WHAT IS REQUIRED: All the lines below need retyping exactly, apart from the images.
(DATA SECTION Opens)
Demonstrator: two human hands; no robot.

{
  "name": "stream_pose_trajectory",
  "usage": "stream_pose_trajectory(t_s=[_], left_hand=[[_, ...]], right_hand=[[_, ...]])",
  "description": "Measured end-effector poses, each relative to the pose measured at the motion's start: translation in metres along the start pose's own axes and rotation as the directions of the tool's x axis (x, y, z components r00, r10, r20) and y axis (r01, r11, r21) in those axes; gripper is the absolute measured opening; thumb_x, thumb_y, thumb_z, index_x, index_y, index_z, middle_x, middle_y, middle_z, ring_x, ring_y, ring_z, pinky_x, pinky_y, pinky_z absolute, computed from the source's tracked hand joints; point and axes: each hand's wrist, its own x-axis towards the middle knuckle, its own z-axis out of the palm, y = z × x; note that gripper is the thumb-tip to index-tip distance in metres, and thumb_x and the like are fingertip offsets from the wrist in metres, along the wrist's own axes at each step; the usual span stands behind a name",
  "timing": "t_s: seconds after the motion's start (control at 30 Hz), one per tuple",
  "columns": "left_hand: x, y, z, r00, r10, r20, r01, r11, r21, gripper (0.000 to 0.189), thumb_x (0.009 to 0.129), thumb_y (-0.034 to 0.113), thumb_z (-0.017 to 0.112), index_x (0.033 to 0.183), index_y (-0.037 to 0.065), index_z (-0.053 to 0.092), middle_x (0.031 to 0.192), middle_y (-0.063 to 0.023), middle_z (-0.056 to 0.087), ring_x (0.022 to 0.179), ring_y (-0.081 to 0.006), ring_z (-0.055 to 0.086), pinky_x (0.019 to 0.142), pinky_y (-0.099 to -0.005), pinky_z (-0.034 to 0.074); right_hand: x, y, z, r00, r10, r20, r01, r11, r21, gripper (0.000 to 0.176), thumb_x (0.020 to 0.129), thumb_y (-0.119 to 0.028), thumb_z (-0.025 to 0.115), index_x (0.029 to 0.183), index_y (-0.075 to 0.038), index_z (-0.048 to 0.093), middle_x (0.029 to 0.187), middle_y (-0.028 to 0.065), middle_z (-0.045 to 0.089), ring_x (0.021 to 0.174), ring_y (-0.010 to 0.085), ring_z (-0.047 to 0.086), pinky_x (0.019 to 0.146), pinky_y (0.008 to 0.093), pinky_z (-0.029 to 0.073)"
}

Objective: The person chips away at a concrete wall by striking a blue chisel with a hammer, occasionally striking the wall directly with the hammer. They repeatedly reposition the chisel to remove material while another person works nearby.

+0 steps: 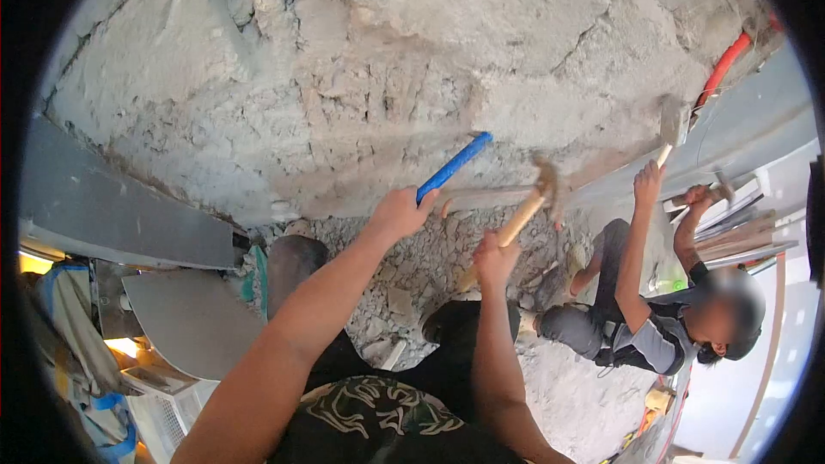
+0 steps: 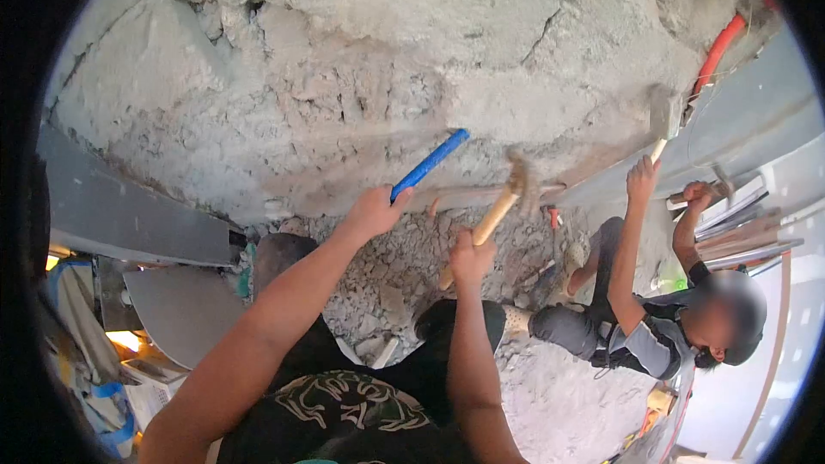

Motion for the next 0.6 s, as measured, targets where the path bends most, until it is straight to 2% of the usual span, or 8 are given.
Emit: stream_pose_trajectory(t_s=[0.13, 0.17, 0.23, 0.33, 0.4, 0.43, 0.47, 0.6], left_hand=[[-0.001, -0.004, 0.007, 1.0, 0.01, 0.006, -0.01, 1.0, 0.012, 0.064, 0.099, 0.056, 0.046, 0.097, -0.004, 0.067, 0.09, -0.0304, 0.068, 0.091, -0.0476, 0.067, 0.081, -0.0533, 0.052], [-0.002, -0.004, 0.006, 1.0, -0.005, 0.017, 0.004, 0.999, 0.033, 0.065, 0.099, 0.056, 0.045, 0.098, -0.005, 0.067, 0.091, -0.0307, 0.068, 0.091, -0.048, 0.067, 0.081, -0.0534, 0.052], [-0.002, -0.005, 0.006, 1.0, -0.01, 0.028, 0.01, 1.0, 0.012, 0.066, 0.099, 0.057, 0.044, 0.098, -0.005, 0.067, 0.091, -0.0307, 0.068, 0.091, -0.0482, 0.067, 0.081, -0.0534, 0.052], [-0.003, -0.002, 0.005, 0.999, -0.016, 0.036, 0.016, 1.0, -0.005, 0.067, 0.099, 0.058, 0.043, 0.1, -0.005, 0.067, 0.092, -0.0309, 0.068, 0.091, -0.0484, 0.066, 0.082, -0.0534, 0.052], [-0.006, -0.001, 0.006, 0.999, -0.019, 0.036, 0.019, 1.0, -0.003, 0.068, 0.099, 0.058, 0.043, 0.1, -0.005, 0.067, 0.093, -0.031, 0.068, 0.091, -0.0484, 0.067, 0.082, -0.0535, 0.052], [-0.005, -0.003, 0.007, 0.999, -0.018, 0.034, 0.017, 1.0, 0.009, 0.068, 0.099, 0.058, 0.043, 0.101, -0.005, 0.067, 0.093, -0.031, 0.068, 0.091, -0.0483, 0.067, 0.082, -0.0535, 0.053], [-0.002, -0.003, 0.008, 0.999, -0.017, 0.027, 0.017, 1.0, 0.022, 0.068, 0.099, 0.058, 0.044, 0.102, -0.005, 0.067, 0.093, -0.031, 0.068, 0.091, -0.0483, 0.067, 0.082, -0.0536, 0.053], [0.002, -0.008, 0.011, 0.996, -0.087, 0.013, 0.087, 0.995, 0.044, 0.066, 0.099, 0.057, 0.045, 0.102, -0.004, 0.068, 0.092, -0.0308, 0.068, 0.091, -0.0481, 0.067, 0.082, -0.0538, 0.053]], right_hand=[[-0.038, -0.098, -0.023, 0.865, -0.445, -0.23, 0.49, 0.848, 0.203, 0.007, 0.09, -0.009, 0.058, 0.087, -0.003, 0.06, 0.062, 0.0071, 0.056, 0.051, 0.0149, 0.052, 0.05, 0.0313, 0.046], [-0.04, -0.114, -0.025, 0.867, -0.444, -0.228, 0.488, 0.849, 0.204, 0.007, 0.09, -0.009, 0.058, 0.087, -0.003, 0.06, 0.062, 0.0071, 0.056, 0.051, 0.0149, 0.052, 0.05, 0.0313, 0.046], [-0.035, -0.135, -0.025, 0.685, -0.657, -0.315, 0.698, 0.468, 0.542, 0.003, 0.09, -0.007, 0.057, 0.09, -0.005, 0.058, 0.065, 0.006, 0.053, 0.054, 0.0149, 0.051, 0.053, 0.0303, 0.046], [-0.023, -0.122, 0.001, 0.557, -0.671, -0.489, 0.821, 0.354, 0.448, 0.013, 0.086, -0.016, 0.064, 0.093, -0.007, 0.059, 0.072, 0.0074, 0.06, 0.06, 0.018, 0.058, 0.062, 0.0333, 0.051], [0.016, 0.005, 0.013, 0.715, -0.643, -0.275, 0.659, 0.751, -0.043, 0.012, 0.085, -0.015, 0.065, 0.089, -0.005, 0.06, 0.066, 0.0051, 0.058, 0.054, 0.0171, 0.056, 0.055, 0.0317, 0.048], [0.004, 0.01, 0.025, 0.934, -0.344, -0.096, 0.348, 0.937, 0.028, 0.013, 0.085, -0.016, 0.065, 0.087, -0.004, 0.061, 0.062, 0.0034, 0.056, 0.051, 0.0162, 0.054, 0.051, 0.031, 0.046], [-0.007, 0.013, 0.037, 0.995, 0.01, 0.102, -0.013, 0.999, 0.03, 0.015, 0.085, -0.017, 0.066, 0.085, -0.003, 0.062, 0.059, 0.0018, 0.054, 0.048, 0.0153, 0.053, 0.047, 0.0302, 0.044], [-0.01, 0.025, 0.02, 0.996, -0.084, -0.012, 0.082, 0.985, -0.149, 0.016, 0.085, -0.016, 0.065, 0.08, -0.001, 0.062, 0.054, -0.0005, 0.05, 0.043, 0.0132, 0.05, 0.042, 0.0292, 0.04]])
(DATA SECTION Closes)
REPLY:
Demonstrator: two human hands; no robot.

{
  "name": "stream_pose_trajectory",
  "usage": "stream_pose_trajectory(t_s=[_], left_hand=[[_, ...]], right_hand=[[_, ...]])",
  "description": "Measured end-effector poses, each relative to the pose measured at the motion's start: translation in metres along the start pose's own axes and rotation as the directions of the tool's x axis (x, y, z components r00, r10, r20) and y axis (r01, r11, r21) in those axes; gripper is the absolute measured opening; thumb_x, thumb_y, thumb_z, index_x, index_y, index_z, middle_x, middle_y, middle_z, ring_x, ring_y, ring_z, pinky_x, pinky_y, pinky_z absolute, computed from the source's tracked hand joints; point and axes: each hand's wrist, its own x-axis towards the middle knuckle, its own z-axis out of the palm, y = z × x; note that gripper is the thumb-tip to index-tip distance in metres, and thumb_x and the like are fingertip offsets from the wrist in metres, along the wrist's own axes at each step; the usual span stands behind a name",
  "timing": "t_s: seconds after the motion's start (control at 30 Hz), one per tuple",
  "columns": "left_hand: x, y, z, r00, r10, r20, r01, r11, r21, gripper (0.000 to 0.189), thumb_x (0.009 to 0.129), thumb_y (-0.034 to 0.113), thumb_z (-0.017 to 0.112), index_x (0.033 to 0.183), index_y (-0.037 to 0.065), index_z (-0.053 to 0.092), middle_x (0.031 to 0.192), middle_y (-0.063 to 0.023), middle_z (-0.056 to 0.087), ring_x (0.022 to 0.179), ring_y (-0.081 to 0.006), ring_z (-0.055 to 0.086), pinky_x (0.019 to 0.142), pinky_y (-0.099 to -0.005), pinky_z (-0.034 to 0.074); right_hand: x, y, z, r00, r10, r20, r01, r11, r21, gripper (0.000 to 0.176), thumb_x (0.020 to 0.129), thumb_y (-0.119 to 0.028), thumb_z (-0.025 to 0.115), index_x (0.029 to 0.183), index_y (-0.075 to 0.038), index_z (-0.048 to 0.093), middle_x (0.029 to 0.187), middle_y (-0.028 to 0.065), middle_z (-0.045 to 0.089), ring_x (0.021 to 0.174), ring_y (-0.010 to 0.085), ring_z (-0.047 to 0.086), pinky_x (0.019 to 0.146), pinky_y (0.008 to 0.093), pinky_z (-0.029 to 0.073)"
}

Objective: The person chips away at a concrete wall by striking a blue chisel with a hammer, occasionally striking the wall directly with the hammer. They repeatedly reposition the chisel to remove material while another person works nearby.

+0 steps: 
+0 steps: 

Motion for the next 0.6 s, as measured, targets where the path bends most, until it is straight to 2% of the usual span, or 8 are given.
Emit: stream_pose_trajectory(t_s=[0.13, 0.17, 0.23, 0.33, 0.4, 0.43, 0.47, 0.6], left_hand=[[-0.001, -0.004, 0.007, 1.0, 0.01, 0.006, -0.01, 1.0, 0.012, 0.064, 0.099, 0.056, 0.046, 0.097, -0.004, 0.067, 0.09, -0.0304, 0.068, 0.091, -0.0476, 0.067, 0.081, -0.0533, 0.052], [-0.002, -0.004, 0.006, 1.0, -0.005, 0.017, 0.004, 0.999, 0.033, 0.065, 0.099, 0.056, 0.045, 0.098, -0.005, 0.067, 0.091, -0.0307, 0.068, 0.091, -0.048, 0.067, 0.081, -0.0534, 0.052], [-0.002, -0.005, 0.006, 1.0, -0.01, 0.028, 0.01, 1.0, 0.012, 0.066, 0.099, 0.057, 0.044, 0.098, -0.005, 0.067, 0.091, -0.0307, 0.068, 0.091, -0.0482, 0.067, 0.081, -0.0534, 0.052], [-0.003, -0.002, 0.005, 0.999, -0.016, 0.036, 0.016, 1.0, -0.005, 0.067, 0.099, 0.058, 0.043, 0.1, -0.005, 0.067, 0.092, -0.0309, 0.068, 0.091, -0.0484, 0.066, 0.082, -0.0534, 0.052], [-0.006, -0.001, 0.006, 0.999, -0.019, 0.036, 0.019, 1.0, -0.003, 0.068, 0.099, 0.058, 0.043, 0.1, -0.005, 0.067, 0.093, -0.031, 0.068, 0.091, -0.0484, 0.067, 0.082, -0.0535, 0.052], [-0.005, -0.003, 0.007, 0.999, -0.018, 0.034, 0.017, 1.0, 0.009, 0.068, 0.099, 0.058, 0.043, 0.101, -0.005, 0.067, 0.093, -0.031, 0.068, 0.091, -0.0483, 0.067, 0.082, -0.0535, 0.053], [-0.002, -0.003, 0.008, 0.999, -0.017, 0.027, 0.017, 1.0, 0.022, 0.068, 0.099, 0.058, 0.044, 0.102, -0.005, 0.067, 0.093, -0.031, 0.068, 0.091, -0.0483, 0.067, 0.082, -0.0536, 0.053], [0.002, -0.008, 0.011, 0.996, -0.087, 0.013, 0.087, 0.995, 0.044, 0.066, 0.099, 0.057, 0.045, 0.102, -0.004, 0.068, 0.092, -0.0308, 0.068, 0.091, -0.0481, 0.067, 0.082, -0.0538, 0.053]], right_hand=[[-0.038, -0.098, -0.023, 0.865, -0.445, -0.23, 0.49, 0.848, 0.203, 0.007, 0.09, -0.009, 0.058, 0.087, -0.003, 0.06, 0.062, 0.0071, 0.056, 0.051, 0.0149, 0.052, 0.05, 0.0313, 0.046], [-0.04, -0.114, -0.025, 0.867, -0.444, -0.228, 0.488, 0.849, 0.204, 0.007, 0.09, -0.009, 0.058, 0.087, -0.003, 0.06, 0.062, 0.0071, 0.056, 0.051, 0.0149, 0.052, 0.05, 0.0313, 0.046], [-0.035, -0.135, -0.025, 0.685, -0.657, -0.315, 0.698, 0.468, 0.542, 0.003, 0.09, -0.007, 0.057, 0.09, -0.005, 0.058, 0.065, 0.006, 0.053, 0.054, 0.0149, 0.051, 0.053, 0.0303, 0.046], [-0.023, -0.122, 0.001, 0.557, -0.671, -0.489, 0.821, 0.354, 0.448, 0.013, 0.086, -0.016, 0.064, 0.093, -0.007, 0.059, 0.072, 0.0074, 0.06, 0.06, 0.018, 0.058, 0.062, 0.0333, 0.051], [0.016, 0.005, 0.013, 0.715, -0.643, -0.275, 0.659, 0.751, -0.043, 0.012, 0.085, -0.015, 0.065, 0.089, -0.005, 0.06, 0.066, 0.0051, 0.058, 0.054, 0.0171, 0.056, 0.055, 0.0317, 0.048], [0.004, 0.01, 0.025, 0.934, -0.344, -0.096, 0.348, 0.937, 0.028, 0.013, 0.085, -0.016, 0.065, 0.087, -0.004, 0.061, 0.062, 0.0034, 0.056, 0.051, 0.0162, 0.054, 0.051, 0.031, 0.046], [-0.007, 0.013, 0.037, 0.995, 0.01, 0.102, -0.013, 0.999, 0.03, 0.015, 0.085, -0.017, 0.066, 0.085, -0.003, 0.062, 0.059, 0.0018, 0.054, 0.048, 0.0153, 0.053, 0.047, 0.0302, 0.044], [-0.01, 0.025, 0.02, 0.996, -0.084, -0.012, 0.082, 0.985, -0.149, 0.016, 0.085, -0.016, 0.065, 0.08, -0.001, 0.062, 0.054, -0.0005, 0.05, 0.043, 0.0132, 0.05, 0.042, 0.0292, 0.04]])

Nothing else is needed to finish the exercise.